Christmas Speeches

Christmas, it would seem, is a time of speeches. Bored journalists always muster sufficient stamina to locate some morsel from the Archbishop of Canterbury’s tedious offering, and the Pope’s musings always seem to make the headlines, too. His Majesty the King’s Christmas speech was not as bad as some had led me to believe, but it, too, helped provide a headline when journalists wanted a few days off from serious reporting. The News and Star, Cumberland’s local paper, reported the ‘Christmas Message’ of William Bewley, the ‘head of Cumberland and Westmorland Freemasons’. It went out to ‘lodges across the county and also the Cumbrian community as a whole.’ And, thanks to me, it goes even further. So what wise words and helpful reflection did the Provincial Grand Master wish to share?

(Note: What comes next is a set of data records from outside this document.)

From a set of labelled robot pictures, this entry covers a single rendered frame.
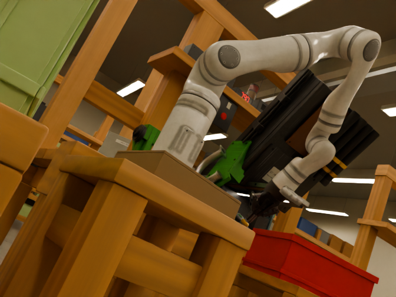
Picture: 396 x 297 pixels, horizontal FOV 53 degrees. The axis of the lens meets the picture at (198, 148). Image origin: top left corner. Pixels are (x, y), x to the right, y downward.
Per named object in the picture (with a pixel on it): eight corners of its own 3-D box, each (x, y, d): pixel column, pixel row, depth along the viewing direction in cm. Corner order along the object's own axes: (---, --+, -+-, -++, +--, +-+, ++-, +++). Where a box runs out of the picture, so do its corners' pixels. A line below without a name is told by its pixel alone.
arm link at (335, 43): (357, 22, 111) (284, 30, 101) (384, 29, 104) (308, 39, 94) (350, 53, 116) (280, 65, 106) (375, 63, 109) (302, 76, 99)
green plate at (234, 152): (234, 193, 153) (262, 154, 161) (221, 179, 150) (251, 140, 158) (216, 190, 163) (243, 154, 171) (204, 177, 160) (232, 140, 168)
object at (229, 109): (227, 132, 185) (238, 105, 189) (201, 114, 177) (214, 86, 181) (211, 134, 195) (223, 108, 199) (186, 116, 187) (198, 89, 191)
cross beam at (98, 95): (276, 215, 230) (281, 201, 232) (81, 95, 167) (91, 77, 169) (270, 214, 234) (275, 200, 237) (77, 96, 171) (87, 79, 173)
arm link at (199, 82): (202, 46, 98) (171, 104, 92) (218, 30, 89) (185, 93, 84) (232, 67, 100) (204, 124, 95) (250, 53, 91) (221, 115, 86)
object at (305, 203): (307, 210, 151) (310, 203, 152) (280, 192, 143) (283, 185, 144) (241, 199, 183) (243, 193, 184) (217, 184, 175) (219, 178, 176)
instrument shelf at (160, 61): (300, 152, 211) (303, 145, 212) (172, 52, 167) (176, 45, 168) (267, 152, 232) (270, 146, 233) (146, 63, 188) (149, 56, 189)
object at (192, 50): (211, 73, 184) (216, 62, 186) (187, 55, 177) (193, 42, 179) (202, 76, 190) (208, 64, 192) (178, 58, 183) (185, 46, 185)
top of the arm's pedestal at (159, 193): (249, 251, 77) (257, 232, 78) (112, 180, 61) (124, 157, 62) (167, 224, 103) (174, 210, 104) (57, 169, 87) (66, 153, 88)
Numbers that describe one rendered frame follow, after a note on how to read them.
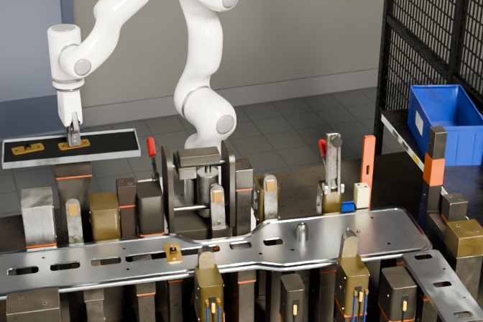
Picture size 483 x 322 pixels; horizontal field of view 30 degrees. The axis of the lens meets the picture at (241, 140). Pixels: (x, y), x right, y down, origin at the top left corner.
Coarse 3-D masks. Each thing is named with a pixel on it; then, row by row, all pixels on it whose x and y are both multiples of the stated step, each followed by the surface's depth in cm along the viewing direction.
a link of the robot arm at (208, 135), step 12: (192, 96) 269; (204, 96) 267; (216, 96) 267; (192, 108) 268; (204, 108) 264; (216, 108) 263; (228, 108) 265; (192, 120) 269; (204, 120) 264; (216, 120) 263; (228, 120) 264; (204, 132) 265; (216, 132) 264; (228, 132) 267; (192, 144) 273; (204, 144) 270; (216, 144) 272
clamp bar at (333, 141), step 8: (328, 136) 242; (336, 136) 244; (328, 144) 243; (336, 144) 241; (328, 152) 244; (336, 152) 245; (328, 160) 245; (336, 160) 246; (328, 168) 245; (336, 168) 247; (328, 176) 246; (336, 176) 248; (328, 184) 247; (336, 184) 248; (328, 192) 248
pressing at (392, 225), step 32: (288, 224) 243; (320, 224) 243; (352, 224) 243; (384, 224) 243; (416, 224) 244; (0, 256) 229; (32, 256) 229; (64, 256) 229; (96, 256) 229; (128, 256) 230; (192, 256) 229; (224, 256) 229; (256, 256) 229; (288, 256) 229; (320, 256) 229; (384, 256) 230; (0, 288) 217; (32, 288) 217; (64, 288) 217
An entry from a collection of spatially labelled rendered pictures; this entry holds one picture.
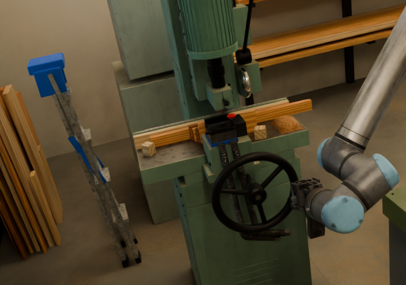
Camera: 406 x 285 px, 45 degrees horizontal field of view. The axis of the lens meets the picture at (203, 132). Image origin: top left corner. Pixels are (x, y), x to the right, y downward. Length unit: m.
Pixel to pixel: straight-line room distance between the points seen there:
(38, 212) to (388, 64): 2.21
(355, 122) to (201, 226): 0.73
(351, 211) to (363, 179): 0.08
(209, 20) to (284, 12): 2.79
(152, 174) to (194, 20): 0.53
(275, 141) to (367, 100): 0.48
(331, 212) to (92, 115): 3.22
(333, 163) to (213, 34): 0.60
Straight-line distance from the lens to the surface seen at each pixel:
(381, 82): 1.34
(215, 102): 1.72
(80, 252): 2.98
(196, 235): 1.81
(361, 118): 1.33
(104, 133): 4.26
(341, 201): 1.20
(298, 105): 1.87
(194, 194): 1.72
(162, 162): 1.67
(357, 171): 1.26
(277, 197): 1.81
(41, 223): 3.04
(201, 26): 1.61
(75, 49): 4.05
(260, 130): 1.69
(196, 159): 1.66
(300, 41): 3.99
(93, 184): 2.50
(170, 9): 1.85
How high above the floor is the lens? 1.63
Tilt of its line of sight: 24 degrees down
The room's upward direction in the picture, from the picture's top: 10 degrees counter-clockwise
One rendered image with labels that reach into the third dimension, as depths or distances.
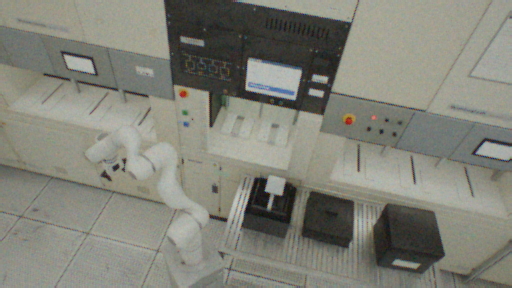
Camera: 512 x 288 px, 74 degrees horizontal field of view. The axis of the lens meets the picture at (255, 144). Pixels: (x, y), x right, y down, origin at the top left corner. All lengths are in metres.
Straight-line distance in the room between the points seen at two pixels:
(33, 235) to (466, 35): 3.21
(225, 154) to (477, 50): 1.54
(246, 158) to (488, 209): 1.62
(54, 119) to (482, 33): 2.63
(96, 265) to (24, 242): 0.63
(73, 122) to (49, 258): 1.09
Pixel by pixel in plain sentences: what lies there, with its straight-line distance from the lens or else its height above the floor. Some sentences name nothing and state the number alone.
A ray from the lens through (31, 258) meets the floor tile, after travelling 3.25.
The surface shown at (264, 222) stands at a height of 0.89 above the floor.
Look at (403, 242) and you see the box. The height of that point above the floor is 1.01.
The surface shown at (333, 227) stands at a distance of 2.16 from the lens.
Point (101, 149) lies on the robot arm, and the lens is 1.83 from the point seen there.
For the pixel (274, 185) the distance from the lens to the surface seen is 1.96.
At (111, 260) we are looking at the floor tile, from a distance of 3.02.
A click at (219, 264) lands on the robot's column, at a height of 0.76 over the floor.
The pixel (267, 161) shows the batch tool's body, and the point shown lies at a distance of 2.35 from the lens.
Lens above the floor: 2.65
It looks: 47 degrees down
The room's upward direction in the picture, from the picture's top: 7 degrees clockwise
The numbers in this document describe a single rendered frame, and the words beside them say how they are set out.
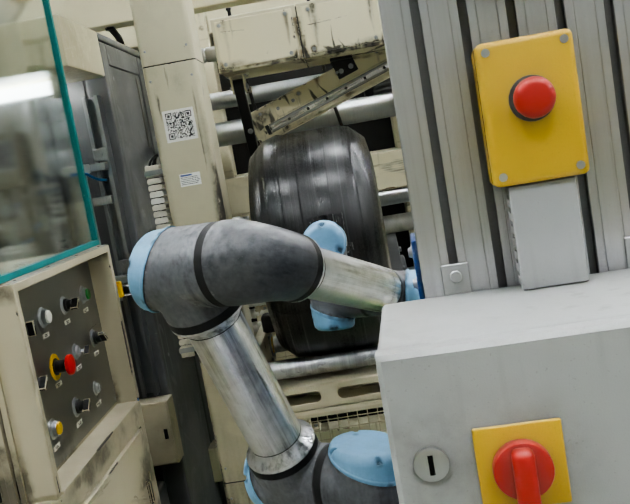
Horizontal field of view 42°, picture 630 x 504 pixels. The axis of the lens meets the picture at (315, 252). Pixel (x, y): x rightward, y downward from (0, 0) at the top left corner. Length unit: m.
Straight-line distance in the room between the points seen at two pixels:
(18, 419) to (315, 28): 1.27
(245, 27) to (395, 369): 1.69
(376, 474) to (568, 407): 0.62
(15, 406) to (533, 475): 1.01
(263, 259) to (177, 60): 1.03
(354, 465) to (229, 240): 0.40
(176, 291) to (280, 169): 0.80
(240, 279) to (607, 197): 0.46
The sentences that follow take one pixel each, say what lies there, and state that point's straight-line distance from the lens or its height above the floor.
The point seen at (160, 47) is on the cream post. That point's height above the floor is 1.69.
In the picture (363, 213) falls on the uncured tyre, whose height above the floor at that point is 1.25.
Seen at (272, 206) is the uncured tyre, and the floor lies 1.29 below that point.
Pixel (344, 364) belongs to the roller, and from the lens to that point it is 1.95.
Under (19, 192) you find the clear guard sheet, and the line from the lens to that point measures 1.60.
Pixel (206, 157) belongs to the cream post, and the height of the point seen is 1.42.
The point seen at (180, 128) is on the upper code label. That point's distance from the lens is 1.99.
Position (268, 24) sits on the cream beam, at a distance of 2.25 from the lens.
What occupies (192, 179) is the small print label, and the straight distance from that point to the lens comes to 1.99.
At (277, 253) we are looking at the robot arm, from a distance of 1.06.
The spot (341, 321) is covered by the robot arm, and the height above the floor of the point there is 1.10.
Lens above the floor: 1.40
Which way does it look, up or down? 7 degrees down
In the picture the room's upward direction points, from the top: 10 degrees counter-clockwise

"I extend season greetings to you and your loved ones at this very special time of year. A time when we remember Christmases past, children opening presents and shouting 'Merry Chistmas' to our neighbours as we prepare for the feasting of the day. Many of us are older now and perhaps watch with excitement as grandchildren open presents or prepare for a visit to and from family, as we secretly hope that Santa Claus has not forgotten us.

"This wonderful Province of ours does, through the work of the Lodge Almoners, ensure that our Lodge widows and those who are unable to enjoy these moments are not forgotten. Our Province is a very special place and the work that you do for your local communities and our charities warms the heart as you simply get on with helping others as you go about your Lodge business.

"As Brethren meet in their Lodges, exchange greetings, enjoy the warmth of each other's company making this another special time to remember. The greetings from our provincial grand chaplain encompass the essence of Christmas and remind us of why we celebrate. I am proud to serve as your provincial grand master, I thank you all for your support, and on behalf of Jennifer and myself I wish you a very Merry Christmas and a happy and prosperous New Year."

225 words which say next to nothing. At least he was pithier and more succinct than Welby, who said equally little, but took many more breaths to say it. To be fair to Mr Bewley, he would make a perfectly acceptable Methodist lay preacher. Yet I would suggest that if you have nothing to say, say nothing. If you have little to say, say little. If you have Jesus Christ as your Saviour and Lord - speak forth.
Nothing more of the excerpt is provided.